KeywordsNosema ceranae honey bee queen Apis mellifera supersedure immunity
Two microsporidian parasites, Nosema apis and Nosema ceranae, have been reported to cause Nosema disease of honey bees. N. apis was first described in the European honey bee, Apis mellifera (Zander 1909) and N. ceranae was first known to infect the Asian cavity nesting honey bee, Apis cerana (Fries et al. 1996). However, recent studies have shown that N. ceranae is becoming the dominant species infecting A. mellifera worldwide and may be more virulent than N. apis (Fries et al. 2006; Higes et al. 2006; Chauzat et al. 2007; Cox-Foster et al. 2007; Huang et al. 2007; Klee et al. 2007; Paxton et al. 2007; Chen et al. 2008; Williams et al. 2008; Chaimanee et al. 2010). Nosema infection occurs when spores are ingested through contaminated food and water (Webster 1993). The spores can germinate and develop in the epithelial cells of the midgut of all colony members including workers, drones, and queens. Following N. ceranae infection, the epithelial ventricular cells of infected honeybees were degenerated (Higes et al. 2007). N. ceranae has been detected not only in the midgut tissue but also other tissues including Malpighian tubules, hypopharyngeal glands, salivary glands, and fat bodies using a PCR method (Chen et al. 2009). N. ceranae can change the physiology and behavior of honey bees (Dussaubat et al. 2013; Goblirsch et al. 2013). N. ceranae infection has been reported to suppress the honey bee immune response (Antúnez et al. 2009; Chaimanee et al. 2012) and to affect hormone production by increasing ethyl oleate content (Dussaubat et al. 2010). Moreover, N. ceranae induces an energetic stress (Mayack and Naug 2009; Alaux et al. 2010; Martín-Hernández et al. 2011) and oxidative stress in honey bees (Dussaubat et al. 2012) and decreases the carbohydrate level in honeybee forager hemolymph (Mayack and Naug 2010). Similar to N. apis infection, honey bees, when infected with N. ceranae, have a shorter life span (Malone et al. 1995; Goblirsch et al. 2013).
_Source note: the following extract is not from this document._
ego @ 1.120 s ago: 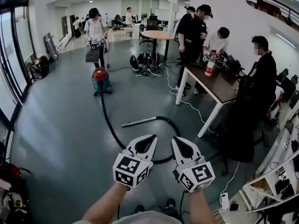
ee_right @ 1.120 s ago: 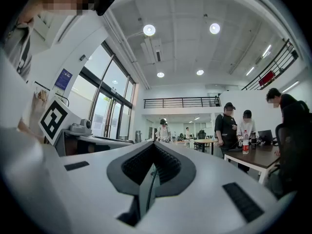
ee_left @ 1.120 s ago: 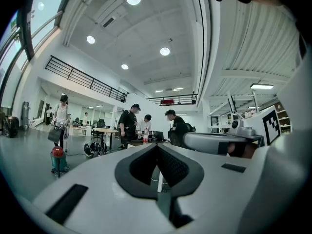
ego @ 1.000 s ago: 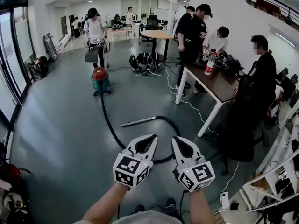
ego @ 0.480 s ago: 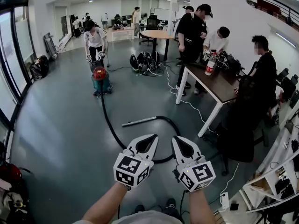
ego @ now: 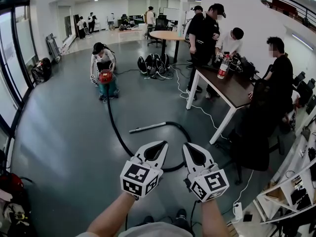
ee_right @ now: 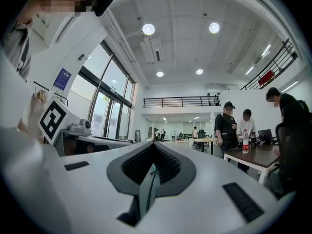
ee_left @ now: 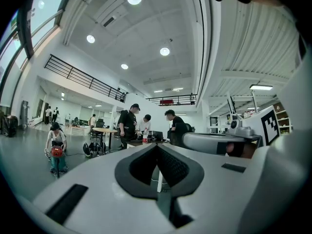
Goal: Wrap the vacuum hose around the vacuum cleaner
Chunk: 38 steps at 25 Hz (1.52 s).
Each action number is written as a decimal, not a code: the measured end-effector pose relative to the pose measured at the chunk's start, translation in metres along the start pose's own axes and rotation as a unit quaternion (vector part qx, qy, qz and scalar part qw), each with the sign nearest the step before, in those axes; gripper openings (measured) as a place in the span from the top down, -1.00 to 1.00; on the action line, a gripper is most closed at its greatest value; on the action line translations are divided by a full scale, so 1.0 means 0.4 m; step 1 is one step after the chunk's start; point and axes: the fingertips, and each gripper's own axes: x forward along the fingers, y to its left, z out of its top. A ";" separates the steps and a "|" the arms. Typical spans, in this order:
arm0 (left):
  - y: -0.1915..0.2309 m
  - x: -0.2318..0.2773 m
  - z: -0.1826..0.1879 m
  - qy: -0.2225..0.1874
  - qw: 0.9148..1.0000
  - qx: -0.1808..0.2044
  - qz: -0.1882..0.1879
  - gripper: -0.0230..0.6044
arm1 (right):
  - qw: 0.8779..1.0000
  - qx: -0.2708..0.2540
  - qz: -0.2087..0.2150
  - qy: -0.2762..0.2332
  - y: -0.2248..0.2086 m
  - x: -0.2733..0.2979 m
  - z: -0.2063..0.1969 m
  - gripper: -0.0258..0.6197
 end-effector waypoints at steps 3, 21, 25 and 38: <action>0.019 -0.008 -0.003 0.001 1.000 -0.001 -0.001 0.91 | 1.000 0.001 -0.004 0.004 0.010 0.010 -0.007 0.92; 0.135 0.065 -0.084 0.026 1.000 -0.015 -0.006 0.91 | 0.999 -0.002 -0.026 0.029 -0.054 0.100 -0.082 0.92; 0.170 0.150 -0.104 0.032 0.999 -0.013 0.000 0.91 | 0.999 0.004 -0.021 0.025 -0.134 0.157 -0.104 0.92; 0.416 0.574 -0.142 0.052 0.997 -0.005 0.058 0.91 | 0.999 0.021 0.025 0.028 -0.516 0.515 -0.197 0.92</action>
Since a honey bee queen is the primary reproductive of the colony and her pheromones and presence produce cohesion between colony members, Nosema infection in queens could cause serious problems for the colony. A honey bee queen is susceptible to N. apis infection. In commercial queen production, a queen may become infected in the mating nuc or colony via spore ingestion from infected attendants bees in shipment or upon placement in a new colony. Nosema-infected queens have smaller ovaries when compared to the non-infected queens (Farrar 1947). Eggs of infected queens show decreased hatching rates and queens are often rapidly superseded once they become infected (Farrar 1947). Similarly, N. ceranae can be transmitted horizontally from infected worker bees to queens and can affect the epithelial ventricular cells of queens (Higes et al. 2009). Low levels of N. ceranae were detected in tissues of the head, thorax, abdomen, and ovaries from naturally infected queens (Traver and Fell 2012). Recently, Alaux et al. (2011) explored the effects of N. ceranae on honey bee queen physiology. Their results demonstrated that N. ceranae infection affected the physiological functions and modified pheromone production of queens. This may explain the rapid replacement of infected queens.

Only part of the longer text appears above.